The history making moments spent with the country music legend were overlooked in the day to day life of surviving in a business where very few rise to the top of the heap. “We didn’t know that we were making history then, we were just trying to figure out how to get into the business. The trials and the tribulations that went with that were the things that I remember now, more than the good times. There was a definite purpose because we had to be there and we were always conscious, one of the things Waylon was always great about, he would never let the people down.”

“I remember us playing Calgary once and we had to go over to Victoria and Vancouver, we got up in Banff and we had to turn around and go back to Calgary and catch a plane because of the avalanches.  We flew across and the driver had to bring the bus back down into seems like Montana so he could go around the mountains and meet us on the other side.”

As awed as he was by the creative genius that was Waylon Jennings, it’s Waylon, the man and friend that has the strongest hold on Billy Ray’s memory. Underneath the gruff, rugged exterior was a man with a wicked sense of humor and a compassionate heart that always succeeded, and somehow defied anything that was thrown his way.

Billy recalls a gig in Calgary, Alberta at the Royal Jubilee Theatre. The band entire band had quit on him and Waylon had talked Billy Ray into flying up to Canada with him and then into performing with him that night. “He got me this 12 string guitar which was the worst piece of junk you ever saw. He always insisted we attend to his tuner. We weren’t great musicians but we were always in tune. I was tuning this one key and it sounded great. I would try to play another chord and it would sound awful. I was real nervous. The theatre was packed and the announcer was in front of the curtains, announcing that we were coming on. He said “Now ladies and gentlemen, Waylon Jennings’, and the curtains started to open up. Waylon was walking around on stage and he knows how nervous I get, he walked over to me and said ‘Your pants are unzipped’ and I almost fell through the stage! I said ‘Oh no, I’m concentrating on tuning this doggone guitar!’ It took me about five minutes to check and it wasn’t. He’d lied to me, but he just died laughing at me. He was always a great practical joker and his timing was impeccable about things like that. He was a joy to work with, and to just be around.”

“He loved people.” he continues “You would not believe how much he loved people. There was only one rule. I don’t think he ever had another other than ‘be nice to the people.’ I never saw him when he wouldn’t sign an autograph.”

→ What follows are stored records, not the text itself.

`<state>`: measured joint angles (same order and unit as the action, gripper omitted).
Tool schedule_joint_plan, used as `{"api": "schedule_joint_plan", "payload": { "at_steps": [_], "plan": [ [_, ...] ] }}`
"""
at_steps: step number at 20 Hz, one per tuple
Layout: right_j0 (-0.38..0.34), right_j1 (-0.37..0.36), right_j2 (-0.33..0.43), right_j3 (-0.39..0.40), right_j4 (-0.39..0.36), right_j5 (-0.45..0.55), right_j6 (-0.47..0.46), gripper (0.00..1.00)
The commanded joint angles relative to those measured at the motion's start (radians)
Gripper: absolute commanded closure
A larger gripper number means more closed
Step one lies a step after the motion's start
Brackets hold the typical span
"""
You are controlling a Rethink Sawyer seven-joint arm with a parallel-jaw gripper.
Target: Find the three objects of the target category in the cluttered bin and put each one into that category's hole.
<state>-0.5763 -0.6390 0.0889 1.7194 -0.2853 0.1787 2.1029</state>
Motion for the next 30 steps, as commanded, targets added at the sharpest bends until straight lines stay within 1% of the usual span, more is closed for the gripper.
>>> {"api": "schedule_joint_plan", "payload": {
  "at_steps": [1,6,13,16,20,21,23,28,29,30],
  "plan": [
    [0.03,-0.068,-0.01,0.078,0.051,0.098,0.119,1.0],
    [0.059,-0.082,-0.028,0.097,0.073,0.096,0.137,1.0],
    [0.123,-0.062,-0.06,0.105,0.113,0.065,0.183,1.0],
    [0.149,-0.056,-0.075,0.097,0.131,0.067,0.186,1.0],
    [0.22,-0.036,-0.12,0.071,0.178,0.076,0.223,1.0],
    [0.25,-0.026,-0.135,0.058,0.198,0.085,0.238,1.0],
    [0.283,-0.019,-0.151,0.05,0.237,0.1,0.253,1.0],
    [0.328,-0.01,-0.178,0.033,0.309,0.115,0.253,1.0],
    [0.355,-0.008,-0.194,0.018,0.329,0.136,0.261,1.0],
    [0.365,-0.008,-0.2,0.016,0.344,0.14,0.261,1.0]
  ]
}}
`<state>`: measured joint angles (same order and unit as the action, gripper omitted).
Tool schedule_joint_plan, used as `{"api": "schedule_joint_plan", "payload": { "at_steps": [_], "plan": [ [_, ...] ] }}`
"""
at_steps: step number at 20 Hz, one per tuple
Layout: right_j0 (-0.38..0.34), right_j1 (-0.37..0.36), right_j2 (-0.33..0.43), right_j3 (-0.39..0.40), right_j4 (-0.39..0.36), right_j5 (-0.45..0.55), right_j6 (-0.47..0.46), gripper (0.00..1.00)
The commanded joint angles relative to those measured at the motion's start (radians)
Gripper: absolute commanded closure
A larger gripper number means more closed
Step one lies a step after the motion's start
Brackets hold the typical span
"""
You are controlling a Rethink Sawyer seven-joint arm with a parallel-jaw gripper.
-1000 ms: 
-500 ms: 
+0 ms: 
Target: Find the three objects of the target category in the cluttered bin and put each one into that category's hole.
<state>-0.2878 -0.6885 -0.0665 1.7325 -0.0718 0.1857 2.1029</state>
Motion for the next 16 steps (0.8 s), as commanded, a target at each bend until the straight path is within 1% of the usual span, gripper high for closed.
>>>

“We were in Hollywood at a place called the Troubadour once. We had just finished a set and he was up in a little small room. It must have been 100 degrees there, sweat was pouring off of him. He was in a chair, autographing for kids. Two people he would drop everything for was kids first and foremost, and handicapped persons. This guy came in on  hand crutches and I could tell he was really intent on getting to see Waylon. I spoke to him. He said I’d sure like to see Waylon. I said he’d sure love to see you too. We worked through the people and I got him upstairs, took five minutes to get up there. Got through the crowd and I got to the door and I said Waylon, when you get through this man would here would like to talk to you a second, to say hello to you. He reached his hand through the other people and kind of got the guy by the hand and pulled him on through. When he got him through he reached into his shirt and pulled out a subpoena. He was from the sheriff’s department. From then on I was really cautious about who I took back. It just floored me and it just floored him. He said to me, you don’t have to feel guilty about it, it wasn’t your fault. It was for late child support. There were times the IRS would be there and take the bus and everything and we’d come out and talk them into letting us take the instruments so we could play the club and come out and give them the money, and then try to figure out how to get to the next town.”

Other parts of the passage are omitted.